BMI = body mass index, NYHA = New York Heart Association, eGFR = estimated glomerular filtration rate, NT-proBNP = N-terminal pro b-type natriuretic peptide, LVEDD = left ventricular end-diastolic diameter, LVEF = left ventricular ejection fraction

Quantification of MDE

On cardiac MRI, the mean LV end-diastolic volume, end-diastolic volume index, and ejection fraction were 233.8 ± 105.5 mL, 134.8 ± 60.1 mL/m², and 29.9% ± 11.8%, respectively. The mean right ventricular end-diastolic volume, end-diastolic volume index and ejection fraction were 170.0 ± 91.2 mL, 88.1 ± 31.4 mL/m², and 39.0% ± 13.0%, respectively. The 29 patients (67%, 29/43) had LGE, and the mean LGE% quantified by the 5-SD threshold was 4.1% ± 3.6%.

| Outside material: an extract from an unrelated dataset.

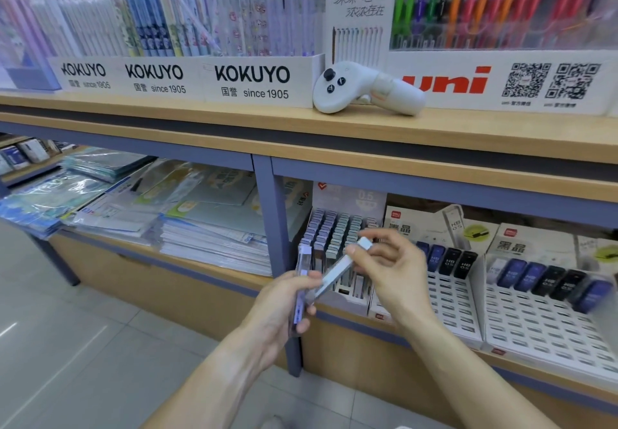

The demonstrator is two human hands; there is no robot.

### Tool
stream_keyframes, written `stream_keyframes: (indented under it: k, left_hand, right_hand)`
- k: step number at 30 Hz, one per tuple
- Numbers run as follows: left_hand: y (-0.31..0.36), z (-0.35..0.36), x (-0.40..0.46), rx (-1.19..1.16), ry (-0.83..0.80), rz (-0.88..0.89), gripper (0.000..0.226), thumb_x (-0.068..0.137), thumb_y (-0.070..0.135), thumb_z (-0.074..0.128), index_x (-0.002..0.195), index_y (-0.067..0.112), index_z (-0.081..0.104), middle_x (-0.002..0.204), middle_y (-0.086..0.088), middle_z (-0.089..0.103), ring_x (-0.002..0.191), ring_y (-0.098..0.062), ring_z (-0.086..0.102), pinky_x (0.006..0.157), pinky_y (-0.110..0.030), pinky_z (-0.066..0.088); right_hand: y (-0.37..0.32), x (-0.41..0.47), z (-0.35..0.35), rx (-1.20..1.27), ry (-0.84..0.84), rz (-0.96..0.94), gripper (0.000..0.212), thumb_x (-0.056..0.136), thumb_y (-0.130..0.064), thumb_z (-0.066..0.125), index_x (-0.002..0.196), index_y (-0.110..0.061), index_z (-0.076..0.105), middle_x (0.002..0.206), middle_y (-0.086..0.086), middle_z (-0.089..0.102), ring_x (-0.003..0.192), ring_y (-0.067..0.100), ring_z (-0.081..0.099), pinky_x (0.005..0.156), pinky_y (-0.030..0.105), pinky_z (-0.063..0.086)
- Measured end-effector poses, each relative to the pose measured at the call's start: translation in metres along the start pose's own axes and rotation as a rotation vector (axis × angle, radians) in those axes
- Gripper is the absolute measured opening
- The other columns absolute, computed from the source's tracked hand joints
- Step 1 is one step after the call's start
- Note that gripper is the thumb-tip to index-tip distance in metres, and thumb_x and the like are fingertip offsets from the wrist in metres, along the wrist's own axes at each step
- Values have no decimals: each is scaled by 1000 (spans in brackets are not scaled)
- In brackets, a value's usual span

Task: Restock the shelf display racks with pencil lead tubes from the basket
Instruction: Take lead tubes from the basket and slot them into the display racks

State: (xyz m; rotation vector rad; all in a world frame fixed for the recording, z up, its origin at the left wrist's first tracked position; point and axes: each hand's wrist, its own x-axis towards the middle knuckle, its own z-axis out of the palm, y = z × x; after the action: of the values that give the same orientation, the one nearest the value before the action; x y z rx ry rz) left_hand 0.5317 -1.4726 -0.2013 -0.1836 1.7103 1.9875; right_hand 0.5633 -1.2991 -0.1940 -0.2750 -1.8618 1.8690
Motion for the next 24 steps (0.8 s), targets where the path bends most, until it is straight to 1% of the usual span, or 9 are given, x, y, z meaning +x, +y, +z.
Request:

The observers concluded that the quality of the CT images was acceptable for MDE quantification in all patients. On cardiac CT, the mean attenuations of MDE were 121.8 ± 9.7 HU, 107.3 ± 9.5 HU, and 123.4 ± 9.1 HU, and the mean attenuation of the remote myocardium were 82.7 ± 4.7 HU, 79.6 ± 3.9 HU, and 83.5 ± 4.3 HU at 100 kVp, 120 kVp, and 70 keV, respectively. The mean SDs of the remote myocardium were 10.2 ± 3.4 HU, 7.7 ± 1.9 HU, and 8.5 ± 2.6 HU at 100 kVp, 120 kVp, and 70 keV, respectively. The contrast-to-noise ratio of the 100 kVp, 120 kVp, and 70 keV were 3.63 ± 0.59, 3.81 ± 0.64, and 4.10 ± 0.95, respectively.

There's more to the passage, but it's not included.